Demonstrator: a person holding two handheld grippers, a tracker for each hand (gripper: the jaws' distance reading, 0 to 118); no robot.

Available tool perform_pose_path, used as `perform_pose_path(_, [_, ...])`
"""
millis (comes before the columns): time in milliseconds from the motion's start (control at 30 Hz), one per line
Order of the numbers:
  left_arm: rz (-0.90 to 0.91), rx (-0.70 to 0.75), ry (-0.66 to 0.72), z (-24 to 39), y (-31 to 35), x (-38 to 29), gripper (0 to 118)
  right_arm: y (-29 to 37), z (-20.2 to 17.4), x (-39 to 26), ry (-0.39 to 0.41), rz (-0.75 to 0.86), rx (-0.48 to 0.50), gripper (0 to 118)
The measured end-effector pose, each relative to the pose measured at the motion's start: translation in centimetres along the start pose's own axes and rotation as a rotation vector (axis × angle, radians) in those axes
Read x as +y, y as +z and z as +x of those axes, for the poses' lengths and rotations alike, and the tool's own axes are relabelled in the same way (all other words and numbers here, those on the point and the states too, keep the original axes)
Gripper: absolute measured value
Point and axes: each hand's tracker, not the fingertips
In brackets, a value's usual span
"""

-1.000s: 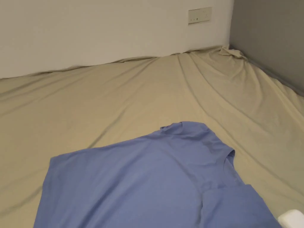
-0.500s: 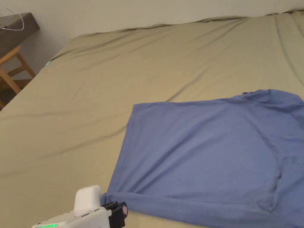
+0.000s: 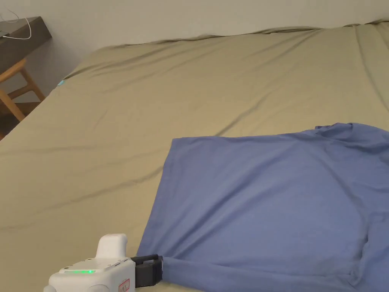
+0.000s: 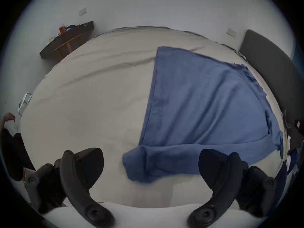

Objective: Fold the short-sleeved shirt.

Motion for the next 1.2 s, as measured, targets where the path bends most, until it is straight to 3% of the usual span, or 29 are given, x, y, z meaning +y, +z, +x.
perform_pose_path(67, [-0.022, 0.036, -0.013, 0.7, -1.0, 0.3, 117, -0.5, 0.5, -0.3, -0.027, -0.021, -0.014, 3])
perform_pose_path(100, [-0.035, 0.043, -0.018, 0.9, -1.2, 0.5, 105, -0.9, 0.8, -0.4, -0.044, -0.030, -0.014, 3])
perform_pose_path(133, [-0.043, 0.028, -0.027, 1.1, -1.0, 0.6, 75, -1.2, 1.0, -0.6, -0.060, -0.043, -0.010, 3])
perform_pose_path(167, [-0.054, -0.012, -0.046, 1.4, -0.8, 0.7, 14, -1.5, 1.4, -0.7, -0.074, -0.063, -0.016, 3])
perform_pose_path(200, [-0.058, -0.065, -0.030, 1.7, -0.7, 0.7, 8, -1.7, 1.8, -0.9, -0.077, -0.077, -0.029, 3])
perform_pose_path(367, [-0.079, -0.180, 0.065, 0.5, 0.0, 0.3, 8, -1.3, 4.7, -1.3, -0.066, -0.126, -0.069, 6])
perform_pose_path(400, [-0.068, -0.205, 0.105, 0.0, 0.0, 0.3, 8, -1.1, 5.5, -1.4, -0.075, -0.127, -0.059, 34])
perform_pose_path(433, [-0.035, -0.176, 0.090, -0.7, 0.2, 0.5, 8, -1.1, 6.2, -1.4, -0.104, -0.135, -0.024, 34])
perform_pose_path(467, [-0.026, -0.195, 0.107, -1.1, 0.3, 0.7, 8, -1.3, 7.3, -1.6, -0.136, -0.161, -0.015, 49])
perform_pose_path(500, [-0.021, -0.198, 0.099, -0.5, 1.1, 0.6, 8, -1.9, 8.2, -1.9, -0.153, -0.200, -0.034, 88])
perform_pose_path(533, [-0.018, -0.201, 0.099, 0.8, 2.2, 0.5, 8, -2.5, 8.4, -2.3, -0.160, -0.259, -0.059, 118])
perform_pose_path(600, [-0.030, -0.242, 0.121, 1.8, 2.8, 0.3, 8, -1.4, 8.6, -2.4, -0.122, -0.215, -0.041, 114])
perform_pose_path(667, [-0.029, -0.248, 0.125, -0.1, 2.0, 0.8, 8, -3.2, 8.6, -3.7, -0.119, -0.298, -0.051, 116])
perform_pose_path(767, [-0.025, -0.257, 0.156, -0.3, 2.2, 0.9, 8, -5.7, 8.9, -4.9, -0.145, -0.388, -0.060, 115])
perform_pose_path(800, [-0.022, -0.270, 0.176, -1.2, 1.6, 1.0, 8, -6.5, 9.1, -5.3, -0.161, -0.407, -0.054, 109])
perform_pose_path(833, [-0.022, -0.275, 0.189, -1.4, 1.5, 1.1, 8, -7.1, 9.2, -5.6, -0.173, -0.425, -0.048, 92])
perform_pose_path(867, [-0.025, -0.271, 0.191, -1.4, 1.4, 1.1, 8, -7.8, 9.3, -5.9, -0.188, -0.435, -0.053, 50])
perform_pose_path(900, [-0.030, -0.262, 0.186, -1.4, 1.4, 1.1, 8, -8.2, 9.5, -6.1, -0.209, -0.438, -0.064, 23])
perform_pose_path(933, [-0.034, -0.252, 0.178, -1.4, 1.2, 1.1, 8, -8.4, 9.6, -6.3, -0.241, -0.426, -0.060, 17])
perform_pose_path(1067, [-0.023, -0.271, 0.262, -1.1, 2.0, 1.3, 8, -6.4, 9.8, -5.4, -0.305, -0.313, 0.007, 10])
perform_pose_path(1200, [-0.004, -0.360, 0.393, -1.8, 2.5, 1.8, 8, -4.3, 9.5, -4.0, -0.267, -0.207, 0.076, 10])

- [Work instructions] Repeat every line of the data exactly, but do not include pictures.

- [Task answer]
Demonstrator: a person holding two handheld grippers, a tracker for each hand (gripper: the jaws' distance reading, 0 to 118); no robot.

Available tool perform_pose_path, used as `perform_pose_path(_, [_, ...])`
"""
millis (comes before the columns): time in milliseconds from the motion's start (control at 30 Hz), one per line
Order of the numbers:
  left_arm: rz (-0.90 to 0.91), rx (-0.70 to 0.75), ry (-0.66 to 0.72), z (-24 to 39), y (-31 to 35), x (-38 to 29), gripper (0 to 118)
  right_arm: y (-29 to 37), z (-20.2 to 17.4), x (-39 to 26), ry (-0.39 to 0.41), rz (-0.75 to 0.86), rx (-0.48 to 0.50), gripper (0 to 118)
The measured end-effector pose, each relative to the pose measured at the motion's start: translation in centimetres along the start pose's own axes and rotation as a rotation vector (axis × angle, radians) in those axes
Read x as +y, y as +z and z as +x of those axes, for the poses' lengths and rotations alike, and the tool's own axes are relabelled in the same way (all other words and numbers here, those on the point and the states too, keep the original axes)
Gripper: absolute measured value
Point and axes: each hand's tracker, not the fingertips
In brackets, a value's usual span
"""

-1.000s: 
-0.500s: 
+0.000s: 
+0.000s: 

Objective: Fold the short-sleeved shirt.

Motion for the next 1.2 s, as measured, targets where the path bends most, until it is straight to 3% of the usual span, or 29 are given, x, y, z meaning +y, +z, +x.
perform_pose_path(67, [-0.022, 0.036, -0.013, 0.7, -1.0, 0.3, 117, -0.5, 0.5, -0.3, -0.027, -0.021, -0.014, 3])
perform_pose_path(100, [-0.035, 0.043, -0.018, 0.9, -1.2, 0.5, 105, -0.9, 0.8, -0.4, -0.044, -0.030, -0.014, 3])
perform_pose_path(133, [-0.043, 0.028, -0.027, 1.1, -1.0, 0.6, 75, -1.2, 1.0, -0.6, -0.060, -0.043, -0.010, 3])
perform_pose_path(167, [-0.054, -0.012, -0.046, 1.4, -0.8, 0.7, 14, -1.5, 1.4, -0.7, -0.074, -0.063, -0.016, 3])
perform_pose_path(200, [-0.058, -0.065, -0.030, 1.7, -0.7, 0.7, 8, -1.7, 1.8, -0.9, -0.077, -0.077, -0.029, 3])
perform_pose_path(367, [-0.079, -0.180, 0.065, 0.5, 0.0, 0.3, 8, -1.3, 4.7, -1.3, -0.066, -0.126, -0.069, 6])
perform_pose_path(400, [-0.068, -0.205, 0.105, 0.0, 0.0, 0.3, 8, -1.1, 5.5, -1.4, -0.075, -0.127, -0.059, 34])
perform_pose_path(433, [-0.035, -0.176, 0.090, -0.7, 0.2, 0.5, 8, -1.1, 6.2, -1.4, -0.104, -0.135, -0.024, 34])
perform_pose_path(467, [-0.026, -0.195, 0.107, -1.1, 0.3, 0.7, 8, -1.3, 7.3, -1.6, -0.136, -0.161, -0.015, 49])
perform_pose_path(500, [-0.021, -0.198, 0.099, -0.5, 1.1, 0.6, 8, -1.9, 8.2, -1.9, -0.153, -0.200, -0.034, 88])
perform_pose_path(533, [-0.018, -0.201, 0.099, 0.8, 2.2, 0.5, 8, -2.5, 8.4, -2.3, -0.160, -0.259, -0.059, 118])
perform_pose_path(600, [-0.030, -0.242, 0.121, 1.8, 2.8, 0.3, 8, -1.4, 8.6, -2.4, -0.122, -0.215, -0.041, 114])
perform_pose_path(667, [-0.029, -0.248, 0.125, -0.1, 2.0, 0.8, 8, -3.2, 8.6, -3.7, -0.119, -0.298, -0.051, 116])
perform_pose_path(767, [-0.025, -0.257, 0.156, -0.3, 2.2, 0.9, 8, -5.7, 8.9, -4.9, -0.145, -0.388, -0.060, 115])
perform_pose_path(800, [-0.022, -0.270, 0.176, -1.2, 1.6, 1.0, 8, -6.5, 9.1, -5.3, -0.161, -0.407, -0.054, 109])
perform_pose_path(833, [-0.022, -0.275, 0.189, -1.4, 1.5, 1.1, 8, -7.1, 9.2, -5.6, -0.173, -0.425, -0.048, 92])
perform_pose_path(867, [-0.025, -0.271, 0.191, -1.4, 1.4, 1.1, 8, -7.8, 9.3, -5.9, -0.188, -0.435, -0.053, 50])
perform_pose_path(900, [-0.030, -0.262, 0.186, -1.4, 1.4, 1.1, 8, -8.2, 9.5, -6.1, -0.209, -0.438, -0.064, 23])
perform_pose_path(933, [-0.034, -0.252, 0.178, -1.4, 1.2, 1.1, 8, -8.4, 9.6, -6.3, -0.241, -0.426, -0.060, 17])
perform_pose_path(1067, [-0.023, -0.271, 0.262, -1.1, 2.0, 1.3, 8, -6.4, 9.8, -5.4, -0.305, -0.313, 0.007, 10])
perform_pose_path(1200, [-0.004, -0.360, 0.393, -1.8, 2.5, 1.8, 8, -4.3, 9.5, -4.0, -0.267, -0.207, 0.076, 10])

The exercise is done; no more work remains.